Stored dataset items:
[Start of Attachment]

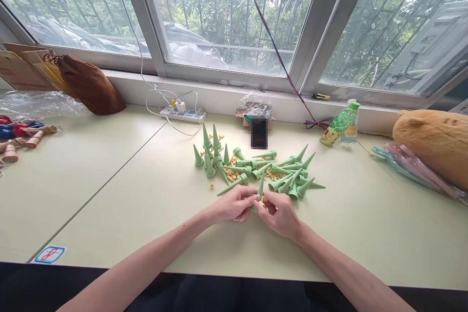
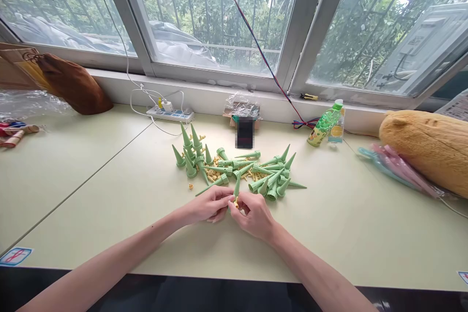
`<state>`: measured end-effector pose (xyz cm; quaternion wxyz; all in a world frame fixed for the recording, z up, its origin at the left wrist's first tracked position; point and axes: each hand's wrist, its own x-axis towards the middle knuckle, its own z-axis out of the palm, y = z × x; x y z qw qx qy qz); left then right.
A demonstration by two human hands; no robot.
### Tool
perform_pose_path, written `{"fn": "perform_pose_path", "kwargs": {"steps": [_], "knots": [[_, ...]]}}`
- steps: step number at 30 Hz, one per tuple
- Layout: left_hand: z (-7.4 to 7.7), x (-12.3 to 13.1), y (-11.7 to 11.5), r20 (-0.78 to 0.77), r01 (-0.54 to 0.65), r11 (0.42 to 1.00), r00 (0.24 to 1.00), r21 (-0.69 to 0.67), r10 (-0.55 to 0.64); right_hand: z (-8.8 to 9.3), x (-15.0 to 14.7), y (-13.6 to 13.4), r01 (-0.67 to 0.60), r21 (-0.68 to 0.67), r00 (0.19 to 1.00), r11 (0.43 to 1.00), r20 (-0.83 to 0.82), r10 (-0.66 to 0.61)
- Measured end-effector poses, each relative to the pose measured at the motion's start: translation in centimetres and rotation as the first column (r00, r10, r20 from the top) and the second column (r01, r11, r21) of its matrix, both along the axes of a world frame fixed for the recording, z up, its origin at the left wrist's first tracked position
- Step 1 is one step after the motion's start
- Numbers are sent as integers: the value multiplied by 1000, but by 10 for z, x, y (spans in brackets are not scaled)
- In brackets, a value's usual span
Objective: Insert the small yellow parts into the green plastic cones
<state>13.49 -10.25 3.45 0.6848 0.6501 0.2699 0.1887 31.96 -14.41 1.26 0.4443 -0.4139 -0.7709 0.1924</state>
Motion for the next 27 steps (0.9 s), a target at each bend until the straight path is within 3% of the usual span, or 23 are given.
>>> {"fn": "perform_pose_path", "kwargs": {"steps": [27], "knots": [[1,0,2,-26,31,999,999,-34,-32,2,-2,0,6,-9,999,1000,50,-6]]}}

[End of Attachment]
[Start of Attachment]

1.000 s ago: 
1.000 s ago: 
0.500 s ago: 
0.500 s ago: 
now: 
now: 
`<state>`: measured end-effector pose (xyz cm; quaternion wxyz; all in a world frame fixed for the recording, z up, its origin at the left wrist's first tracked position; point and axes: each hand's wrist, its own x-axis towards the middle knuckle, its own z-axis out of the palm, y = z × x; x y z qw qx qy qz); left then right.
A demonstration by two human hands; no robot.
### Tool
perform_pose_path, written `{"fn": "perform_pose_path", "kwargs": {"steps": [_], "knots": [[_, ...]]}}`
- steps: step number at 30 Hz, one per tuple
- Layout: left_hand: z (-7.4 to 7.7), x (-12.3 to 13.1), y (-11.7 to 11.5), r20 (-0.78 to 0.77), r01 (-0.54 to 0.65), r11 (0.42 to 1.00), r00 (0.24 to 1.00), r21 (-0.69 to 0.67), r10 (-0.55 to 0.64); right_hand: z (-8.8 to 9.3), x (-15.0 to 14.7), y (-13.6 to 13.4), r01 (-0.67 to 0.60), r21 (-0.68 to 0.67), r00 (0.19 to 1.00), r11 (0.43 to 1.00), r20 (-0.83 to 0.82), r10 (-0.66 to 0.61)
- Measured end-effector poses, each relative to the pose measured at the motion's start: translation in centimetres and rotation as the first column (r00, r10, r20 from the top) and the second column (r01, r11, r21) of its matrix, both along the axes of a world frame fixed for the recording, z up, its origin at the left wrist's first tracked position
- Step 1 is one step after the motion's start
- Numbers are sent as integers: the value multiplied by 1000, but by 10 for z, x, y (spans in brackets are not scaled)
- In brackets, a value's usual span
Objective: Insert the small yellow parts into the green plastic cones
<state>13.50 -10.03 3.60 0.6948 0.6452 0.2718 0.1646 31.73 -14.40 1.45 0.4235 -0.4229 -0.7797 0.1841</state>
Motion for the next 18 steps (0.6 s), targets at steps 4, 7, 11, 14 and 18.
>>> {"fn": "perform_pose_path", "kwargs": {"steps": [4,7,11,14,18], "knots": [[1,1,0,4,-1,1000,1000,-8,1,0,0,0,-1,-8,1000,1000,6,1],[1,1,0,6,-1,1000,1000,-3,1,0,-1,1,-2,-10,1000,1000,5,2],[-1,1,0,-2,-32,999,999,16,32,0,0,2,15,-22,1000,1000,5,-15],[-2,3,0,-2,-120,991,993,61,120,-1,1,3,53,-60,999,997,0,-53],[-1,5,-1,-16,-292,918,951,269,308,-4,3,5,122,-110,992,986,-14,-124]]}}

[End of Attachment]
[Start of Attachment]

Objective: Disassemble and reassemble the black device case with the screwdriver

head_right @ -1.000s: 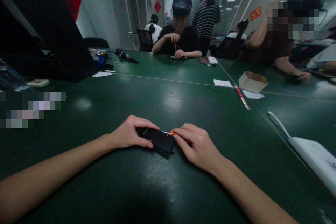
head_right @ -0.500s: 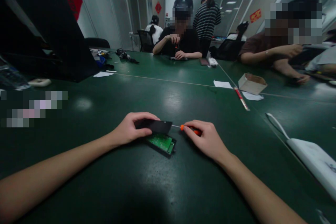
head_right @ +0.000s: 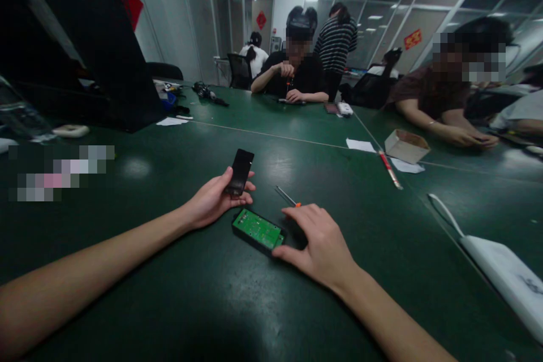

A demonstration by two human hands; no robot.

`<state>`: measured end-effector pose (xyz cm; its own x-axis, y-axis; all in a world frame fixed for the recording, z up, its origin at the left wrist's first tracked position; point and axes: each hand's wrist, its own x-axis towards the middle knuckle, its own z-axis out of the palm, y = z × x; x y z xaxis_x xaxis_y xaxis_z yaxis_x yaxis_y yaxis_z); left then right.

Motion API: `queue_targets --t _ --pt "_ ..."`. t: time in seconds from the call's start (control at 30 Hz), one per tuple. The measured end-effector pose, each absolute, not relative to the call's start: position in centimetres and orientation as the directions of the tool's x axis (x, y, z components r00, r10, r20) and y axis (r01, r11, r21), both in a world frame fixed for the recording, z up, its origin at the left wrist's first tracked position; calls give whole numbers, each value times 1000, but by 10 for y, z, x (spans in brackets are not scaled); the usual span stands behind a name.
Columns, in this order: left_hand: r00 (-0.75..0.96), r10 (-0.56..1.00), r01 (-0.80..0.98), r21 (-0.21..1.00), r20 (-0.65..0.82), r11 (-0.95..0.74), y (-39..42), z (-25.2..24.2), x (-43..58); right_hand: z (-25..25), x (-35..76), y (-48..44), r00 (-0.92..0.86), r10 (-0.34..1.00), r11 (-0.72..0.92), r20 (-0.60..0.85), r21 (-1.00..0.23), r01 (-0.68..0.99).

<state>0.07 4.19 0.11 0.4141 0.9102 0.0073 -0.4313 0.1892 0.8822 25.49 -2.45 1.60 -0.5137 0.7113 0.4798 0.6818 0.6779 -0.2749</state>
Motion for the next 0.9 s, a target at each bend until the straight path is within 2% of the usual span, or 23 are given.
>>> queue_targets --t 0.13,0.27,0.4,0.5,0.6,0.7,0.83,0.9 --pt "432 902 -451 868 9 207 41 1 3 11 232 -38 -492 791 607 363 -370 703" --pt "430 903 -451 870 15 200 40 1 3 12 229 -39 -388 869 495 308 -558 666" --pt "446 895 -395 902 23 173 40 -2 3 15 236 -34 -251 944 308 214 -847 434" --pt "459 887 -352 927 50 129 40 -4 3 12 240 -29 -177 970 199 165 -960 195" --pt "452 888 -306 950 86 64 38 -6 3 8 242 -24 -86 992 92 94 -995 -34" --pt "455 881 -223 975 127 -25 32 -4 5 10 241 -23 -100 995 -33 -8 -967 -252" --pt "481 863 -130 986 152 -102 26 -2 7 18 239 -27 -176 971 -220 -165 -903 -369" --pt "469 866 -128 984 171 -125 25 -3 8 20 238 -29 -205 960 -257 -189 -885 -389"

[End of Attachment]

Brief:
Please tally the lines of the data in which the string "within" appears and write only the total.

Answer section:
2